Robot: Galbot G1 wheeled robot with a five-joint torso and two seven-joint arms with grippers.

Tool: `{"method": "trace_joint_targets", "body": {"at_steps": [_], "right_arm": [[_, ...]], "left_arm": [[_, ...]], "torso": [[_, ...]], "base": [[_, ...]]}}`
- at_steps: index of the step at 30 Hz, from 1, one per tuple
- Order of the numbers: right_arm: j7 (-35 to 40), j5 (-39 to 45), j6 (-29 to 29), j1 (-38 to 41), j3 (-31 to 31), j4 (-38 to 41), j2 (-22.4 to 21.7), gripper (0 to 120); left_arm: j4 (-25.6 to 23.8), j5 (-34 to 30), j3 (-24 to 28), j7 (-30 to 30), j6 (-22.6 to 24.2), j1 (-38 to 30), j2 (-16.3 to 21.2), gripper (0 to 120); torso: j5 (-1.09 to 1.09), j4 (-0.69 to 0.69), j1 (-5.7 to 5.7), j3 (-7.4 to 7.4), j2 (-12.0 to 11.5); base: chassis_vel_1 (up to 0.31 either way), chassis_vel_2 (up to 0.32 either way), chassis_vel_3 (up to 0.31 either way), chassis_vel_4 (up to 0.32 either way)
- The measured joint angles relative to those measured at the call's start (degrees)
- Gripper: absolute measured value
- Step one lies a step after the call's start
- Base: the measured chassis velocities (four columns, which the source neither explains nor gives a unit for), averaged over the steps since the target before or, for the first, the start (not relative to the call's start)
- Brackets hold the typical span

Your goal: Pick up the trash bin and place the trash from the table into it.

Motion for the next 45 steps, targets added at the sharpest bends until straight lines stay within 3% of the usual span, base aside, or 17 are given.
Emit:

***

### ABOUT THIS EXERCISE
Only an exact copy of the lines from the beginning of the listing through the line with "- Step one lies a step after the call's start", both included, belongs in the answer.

### REPLY
Robot: Galbot G1 wheeled robot with a five-joint torso and two seven-joint arms with grippers.

Tool: `{"method": "trace_joint_targets", "body": {"at_steps": [_], "right_arm": [[_, ...]], "left_arm": [[_, ...]], "torso": [[_, ...]], "base": [[_, ...]]}}`
- at_steps: index of the step at 30 Hz, from 1, one per tuple
- Order of the numbers: right_arm: j7 (-35 to 40), j5 (-39 to 45), j6 (-29 to 29), j1 (-38 to 41), j3 (-31 to 31), j4 (-38 to 41), j2 (-22.4 to 21.7), gripper (0 to 120); left_arm: j4 (-25.6 to 23.8), j5 (-34 to 30), j3 (-24 to 28), j7 (-30 to 30), j6 (-22.6 to 24.2), j1 (-38 to 30), j2 (-16.3 to 21.2), gripper (0 to 120); torso: j5 (-1.09 to 1.09), j4 (-0.69 to 0.69), j1 (-5.7 to 5.7), j3 (-7.4 to 7.4), j2 (-12.0 to 11.5); base: chassis_vel_1 (up to 0.31 either way), chassis_vel_2 (up to 0.32 either way), chassis_vel_3 (up to 0.31 either way), chassis_vel_4 (up to 0.32 either way)
- The measured joint angles relative to those measured at the call's start (degrees)
- Gripper: absolute measured value
- Step one lies a step after the call's start

The response to this exercise is done.